Toplanan delillerden, dinlenen tanık beyanlarına göre; davalı erkeğin şiddet eylemlerinin süreklilik arzettiği, erkeğin saldırgan ve agresif bir tutum içerisinde olduğu, son yaşanan tartışma sonunda da tarafların karşılıklı birbirlerini yaraladıkları ve yargılanarak ceza aldıkları anlaşılmıştır. Bu durumda birliğin sarsılmasına neden olan olaylarda erkeğin ağır, kadının az kusurlu olduğunun kabulü gerekirken yanılgılı kusur belirlemesi ve değerlendirme sonucu tarafların eşit kusurlu olduğunun kabulü doğru olmamış, bozmayı gerektirmiştir.

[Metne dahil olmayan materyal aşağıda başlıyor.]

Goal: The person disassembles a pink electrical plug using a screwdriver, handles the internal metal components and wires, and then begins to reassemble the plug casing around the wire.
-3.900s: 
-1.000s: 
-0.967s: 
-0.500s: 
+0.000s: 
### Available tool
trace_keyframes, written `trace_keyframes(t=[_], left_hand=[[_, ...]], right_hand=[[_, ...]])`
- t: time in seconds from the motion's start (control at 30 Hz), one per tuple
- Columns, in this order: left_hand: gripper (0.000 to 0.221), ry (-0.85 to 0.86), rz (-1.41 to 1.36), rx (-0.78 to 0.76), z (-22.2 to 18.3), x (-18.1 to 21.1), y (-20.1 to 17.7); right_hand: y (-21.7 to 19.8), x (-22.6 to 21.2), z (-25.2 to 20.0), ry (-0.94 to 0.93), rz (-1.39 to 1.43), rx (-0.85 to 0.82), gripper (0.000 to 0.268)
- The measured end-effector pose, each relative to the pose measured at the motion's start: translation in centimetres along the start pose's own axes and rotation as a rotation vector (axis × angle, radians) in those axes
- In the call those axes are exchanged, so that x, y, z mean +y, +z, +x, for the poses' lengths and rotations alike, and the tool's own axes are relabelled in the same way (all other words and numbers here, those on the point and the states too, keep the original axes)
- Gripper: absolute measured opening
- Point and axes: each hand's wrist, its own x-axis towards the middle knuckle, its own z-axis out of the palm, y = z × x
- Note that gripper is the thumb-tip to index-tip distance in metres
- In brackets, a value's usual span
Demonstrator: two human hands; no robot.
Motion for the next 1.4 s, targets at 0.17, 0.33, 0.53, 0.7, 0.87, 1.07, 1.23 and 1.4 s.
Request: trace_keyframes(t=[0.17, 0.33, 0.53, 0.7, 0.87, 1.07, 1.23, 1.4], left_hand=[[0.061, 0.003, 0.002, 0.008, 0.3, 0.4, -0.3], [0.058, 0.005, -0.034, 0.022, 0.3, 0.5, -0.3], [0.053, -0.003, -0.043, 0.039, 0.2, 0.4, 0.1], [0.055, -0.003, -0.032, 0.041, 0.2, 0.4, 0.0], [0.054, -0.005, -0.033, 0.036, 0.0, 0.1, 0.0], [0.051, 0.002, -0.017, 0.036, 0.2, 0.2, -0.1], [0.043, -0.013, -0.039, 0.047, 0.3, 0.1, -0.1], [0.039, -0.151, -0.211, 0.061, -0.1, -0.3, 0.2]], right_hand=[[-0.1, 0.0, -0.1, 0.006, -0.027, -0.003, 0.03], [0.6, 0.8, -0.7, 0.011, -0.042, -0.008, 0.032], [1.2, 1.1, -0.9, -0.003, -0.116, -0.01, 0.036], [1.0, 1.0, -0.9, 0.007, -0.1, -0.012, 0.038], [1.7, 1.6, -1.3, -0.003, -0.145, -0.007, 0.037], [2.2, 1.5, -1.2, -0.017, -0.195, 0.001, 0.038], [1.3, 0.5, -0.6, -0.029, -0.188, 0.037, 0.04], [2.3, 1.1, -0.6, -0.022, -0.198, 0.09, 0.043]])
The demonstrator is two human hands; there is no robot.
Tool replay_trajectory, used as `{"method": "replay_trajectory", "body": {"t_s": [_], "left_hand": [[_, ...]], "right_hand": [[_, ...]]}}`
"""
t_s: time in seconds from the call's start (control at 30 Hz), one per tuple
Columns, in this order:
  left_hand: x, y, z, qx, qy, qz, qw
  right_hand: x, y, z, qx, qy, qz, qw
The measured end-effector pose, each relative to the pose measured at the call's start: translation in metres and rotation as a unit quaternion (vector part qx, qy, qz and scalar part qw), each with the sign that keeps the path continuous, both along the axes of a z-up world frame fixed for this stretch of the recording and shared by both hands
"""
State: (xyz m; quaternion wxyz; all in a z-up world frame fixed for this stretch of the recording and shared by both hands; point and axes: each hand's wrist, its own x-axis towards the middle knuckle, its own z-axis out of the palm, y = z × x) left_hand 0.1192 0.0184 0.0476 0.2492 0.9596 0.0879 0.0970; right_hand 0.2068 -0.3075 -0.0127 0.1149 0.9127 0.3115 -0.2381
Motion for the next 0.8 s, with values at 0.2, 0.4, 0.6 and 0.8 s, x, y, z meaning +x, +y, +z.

3.4721 sayılı Kanun'un 174 üncü maddesinin birinci fıkrasında mevcut ve beklenen bir menfaati boşanma yüzünden haleldar olan kusursuz yada daha az kusurlu olan tarafın, kusurlu taraftan uygun bir tazminat isteyebileceği, aynı maddenin ikinci fıkrasında boşanmaya sebebiyet vermiş olaylar yüzünden kişilik hakları saldırıya uğrayan tarafın, kusurlu olandan manevî tazminat isteyebileceği öngörülmüştür. Yukarıdaki paragrafta açıklandığı üzere, evlilik birliğinin sarsılmasına sebep olan olaylarda tazminat isteyen davacı kadının ağır ya da eşit kusurlu olmadığı, erkeğin kusurlu eylemlerinin kadının kişilik haklarına saldırı teşkil ettiği ve boşanma sonucu bu eşin, en azından diğerinin maddî desteğini yitirdiği anlaşılmıştır. O halde, Mahkemece, tarafların sosyal ve ekonomik durumları, tazminata esas olan fiilin ağırlığı ile 4721 sayılı Kanun'un 4 üncü maddesi ile 6098 sayılı Kanun'un 50 nci ve 51 inci maddelerinde düzenlenen "hakkaniyet kuralları" da dikkate alınarak davacı kadın yararına uygun miktarda maddî ve manevî tazminata hükmedilmesi gerekirken, hatalı kusur belirlemesinin sonucu olarak yazılı şekilde hüküm kurulması doğru görülmemiş, bozmayı gerektirmiştir.
KARAR,
Açıklanan sebeplerle; ,
1.Davacı kadının temyiz itirazının kabulü ile, temyiz olunan Bölge Adliye Mahkemesi kararının kusur belirlemesi ve tazminatlar yönünden BOZULMASINA,
2.Davalı erkek vekilinin tüm temyiz itirazlarının reddi ile temyiz olunan Bölge Adliye Mahkemesi kararının bozma kapsamı dışında kalan temyize konu bölümlerinin 6100 sayılı Kanun'un 370 inci maddesinin birinci fıkrası uyarınca ONANMASINA,
Peşin alınan temyiz karar harcının istek halinde temyiz eden ...'e iadesine,
Aşağıda yazılı temyiz karar harcının temyiz eden ...'e yükletilmesine,
Duruşma için takdir olunan 28.000,00 TL'lik vekâlet ücretinin ...'den alınarak, ...'e verilmesine,
Dosyanın Bölge Adliye Mahkemesine gönderilmesine,20.01.2025 tarihinde oy birliğiyle karar verildi.